For the entries below, the expected answer is the line with "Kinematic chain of", the line with "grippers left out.", and every line between them, exactly as written, and nothing more.

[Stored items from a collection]
* * *
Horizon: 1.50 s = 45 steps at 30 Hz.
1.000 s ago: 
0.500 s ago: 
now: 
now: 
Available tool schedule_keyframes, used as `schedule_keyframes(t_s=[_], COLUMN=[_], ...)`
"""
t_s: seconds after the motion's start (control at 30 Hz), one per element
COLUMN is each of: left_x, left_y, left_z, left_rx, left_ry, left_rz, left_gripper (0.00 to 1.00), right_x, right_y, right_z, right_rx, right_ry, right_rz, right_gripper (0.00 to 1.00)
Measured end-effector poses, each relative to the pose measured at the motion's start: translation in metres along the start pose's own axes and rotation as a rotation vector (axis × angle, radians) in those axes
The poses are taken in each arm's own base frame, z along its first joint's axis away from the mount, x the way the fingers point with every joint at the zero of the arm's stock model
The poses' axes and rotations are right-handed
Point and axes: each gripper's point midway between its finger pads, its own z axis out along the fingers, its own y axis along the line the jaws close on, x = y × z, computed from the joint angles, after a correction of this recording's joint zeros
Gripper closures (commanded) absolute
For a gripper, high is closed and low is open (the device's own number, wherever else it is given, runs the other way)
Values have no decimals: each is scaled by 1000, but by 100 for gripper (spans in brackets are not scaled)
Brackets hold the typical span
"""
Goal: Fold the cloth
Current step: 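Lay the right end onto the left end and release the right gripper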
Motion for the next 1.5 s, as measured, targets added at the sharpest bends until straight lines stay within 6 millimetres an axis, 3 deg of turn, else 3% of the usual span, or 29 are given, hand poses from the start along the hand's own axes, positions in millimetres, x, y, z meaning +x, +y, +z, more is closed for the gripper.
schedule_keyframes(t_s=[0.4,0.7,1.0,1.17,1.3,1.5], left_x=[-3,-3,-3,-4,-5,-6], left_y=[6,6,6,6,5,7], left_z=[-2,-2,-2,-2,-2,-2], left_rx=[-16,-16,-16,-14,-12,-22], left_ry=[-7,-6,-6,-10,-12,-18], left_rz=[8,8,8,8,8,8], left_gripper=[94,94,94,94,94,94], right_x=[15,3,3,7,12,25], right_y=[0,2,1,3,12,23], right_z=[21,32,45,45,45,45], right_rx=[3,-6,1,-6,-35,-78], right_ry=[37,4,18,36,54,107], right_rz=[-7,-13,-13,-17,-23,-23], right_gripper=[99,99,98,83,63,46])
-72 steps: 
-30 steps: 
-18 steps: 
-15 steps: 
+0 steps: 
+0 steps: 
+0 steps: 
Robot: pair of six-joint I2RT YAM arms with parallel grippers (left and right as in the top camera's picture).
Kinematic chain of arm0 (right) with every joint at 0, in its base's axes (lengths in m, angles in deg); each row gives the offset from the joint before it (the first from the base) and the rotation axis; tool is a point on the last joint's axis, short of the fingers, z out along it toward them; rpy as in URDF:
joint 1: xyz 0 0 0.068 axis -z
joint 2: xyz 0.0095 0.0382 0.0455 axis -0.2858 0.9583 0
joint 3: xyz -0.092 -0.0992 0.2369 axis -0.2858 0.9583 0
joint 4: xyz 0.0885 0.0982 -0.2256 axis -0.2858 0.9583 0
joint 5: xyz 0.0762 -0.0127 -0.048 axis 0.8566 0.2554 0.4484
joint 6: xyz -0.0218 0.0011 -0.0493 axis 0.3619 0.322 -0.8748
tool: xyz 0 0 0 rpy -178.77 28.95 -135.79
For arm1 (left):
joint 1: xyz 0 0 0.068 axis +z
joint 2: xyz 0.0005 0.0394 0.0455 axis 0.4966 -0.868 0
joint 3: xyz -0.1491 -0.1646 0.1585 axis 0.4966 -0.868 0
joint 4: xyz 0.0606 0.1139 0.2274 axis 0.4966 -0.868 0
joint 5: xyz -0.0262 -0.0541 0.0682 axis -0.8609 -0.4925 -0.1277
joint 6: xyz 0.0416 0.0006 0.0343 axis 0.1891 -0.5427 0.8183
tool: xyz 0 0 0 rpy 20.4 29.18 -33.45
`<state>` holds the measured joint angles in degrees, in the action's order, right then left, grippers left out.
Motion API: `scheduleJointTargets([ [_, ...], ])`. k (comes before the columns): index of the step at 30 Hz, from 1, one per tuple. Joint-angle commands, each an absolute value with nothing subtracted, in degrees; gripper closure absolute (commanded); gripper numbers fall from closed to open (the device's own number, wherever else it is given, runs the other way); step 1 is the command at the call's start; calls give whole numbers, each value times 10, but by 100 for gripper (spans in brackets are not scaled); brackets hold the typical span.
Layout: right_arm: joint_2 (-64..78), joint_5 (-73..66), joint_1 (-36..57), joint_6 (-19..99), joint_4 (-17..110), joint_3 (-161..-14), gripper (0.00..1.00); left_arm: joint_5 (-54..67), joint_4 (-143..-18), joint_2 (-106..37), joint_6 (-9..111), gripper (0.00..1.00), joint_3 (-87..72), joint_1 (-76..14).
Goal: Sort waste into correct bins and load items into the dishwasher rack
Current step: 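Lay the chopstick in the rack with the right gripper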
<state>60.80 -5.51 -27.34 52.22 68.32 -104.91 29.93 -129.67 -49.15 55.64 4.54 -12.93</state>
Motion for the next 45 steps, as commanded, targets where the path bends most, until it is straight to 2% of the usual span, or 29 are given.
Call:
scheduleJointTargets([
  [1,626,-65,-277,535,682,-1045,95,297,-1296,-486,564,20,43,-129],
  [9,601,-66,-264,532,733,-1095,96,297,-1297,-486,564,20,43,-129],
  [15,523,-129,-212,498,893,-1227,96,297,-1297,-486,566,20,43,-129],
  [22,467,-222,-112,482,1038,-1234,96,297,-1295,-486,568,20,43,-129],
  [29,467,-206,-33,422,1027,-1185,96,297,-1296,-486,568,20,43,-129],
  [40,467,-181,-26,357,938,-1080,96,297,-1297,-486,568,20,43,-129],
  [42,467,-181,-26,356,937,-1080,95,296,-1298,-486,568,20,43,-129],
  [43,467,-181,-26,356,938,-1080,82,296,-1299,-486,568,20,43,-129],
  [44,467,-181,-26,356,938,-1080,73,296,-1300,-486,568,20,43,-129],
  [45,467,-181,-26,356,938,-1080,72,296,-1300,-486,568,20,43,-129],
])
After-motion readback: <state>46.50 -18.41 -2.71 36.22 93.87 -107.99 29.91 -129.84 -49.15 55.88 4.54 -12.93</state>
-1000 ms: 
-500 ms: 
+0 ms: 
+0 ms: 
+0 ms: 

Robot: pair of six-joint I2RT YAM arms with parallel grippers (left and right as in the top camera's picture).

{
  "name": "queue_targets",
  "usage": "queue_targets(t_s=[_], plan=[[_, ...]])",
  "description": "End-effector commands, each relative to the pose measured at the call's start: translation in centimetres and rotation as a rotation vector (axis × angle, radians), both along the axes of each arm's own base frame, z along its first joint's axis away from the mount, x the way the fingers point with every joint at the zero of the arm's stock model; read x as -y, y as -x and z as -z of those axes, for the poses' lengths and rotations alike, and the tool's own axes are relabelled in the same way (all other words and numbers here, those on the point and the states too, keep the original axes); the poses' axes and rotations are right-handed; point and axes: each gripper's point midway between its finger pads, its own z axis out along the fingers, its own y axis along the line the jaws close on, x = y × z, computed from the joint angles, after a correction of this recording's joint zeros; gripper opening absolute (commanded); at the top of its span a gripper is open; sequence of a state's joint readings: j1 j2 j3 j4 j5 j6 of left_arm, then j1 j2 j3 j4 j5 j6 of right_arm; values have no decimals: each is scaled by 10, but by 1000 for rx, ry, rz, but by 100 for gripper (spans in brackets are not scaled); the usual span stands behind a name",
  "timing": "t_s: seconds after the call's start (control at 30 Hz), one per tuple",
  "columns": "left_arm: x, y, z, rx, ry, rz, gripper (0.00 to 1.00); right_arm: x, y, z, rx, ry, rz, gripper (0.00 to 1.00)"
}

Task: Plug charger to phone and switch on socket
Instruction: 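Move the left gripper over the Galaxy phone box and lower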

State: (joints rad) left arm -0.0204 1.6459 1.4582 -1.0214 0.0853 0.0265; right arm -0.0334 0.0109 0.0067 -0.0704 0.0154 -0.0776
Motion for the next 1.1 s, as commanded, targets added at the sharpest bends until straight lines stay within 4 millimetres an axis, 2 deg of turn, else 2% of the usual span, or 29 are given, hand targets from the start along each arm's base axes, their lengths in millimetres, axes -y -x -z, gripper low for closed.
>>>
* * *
** RESULT OF THIS TASK **
Kinematic chain of arm0 (right) with every joint at 0, in its base's axes (lengths in m, angles in deg); each row gives the offset from the joint before it (the first from the base) and the rotation axis; tool is a point on the last joint's axis, short of the fingers, z out along it toward them; rpy as in URDF:
joint 1: xyz 0 0 0.068 axis -z
joint 2: xyz 0.0095 0.0382 0.0455 axis -0.2858 0.9583 0
joint 3: xyz -0.092 -0.0992 0.2369 axis -0.2858 0.9583 0
joint 4: xyz 0.0885 0.0982 -0.2256 axis -0.2858 0.9583 0
joint 5: xyz 0.0762 -0.0127 -0.048 axis 0.8566 0.2554 0.4484
joint 6: xyz -0.0218 0.0011 -0.0493 axis 0.3619 0.322 -0.8748
tool: xyz 0 0 0 rpy -178.77 28.95 -135.79
For arm1 (left):
joint 1: xyz 0 0 0.068 axis +z
joint 2: xyz 0.0005 0.0394 0.0455 axis 0.4966 -0.868 0
joint 3: xyz -0.1491 -0.1646 0.1585 axis 0.4966 -0.868 0
joint 4: xyz 0.0606 0.1139 0.2274 axis 0.4966 -0.868 0
joint 5: xyz -0.0262 -0.0541 0.0682 axis -0.8609 -0.4925 -0.1277
joint 6: xyz 0.0416 0.0006 0.0343 axis 0.1891 -0.5427 0.8183
tool: xyz 0 0 0 rpy 20.4 29.18 -33.45
`<state>` holds the measured joint angles in degrees, in the action's order, right then left, grippers left out.

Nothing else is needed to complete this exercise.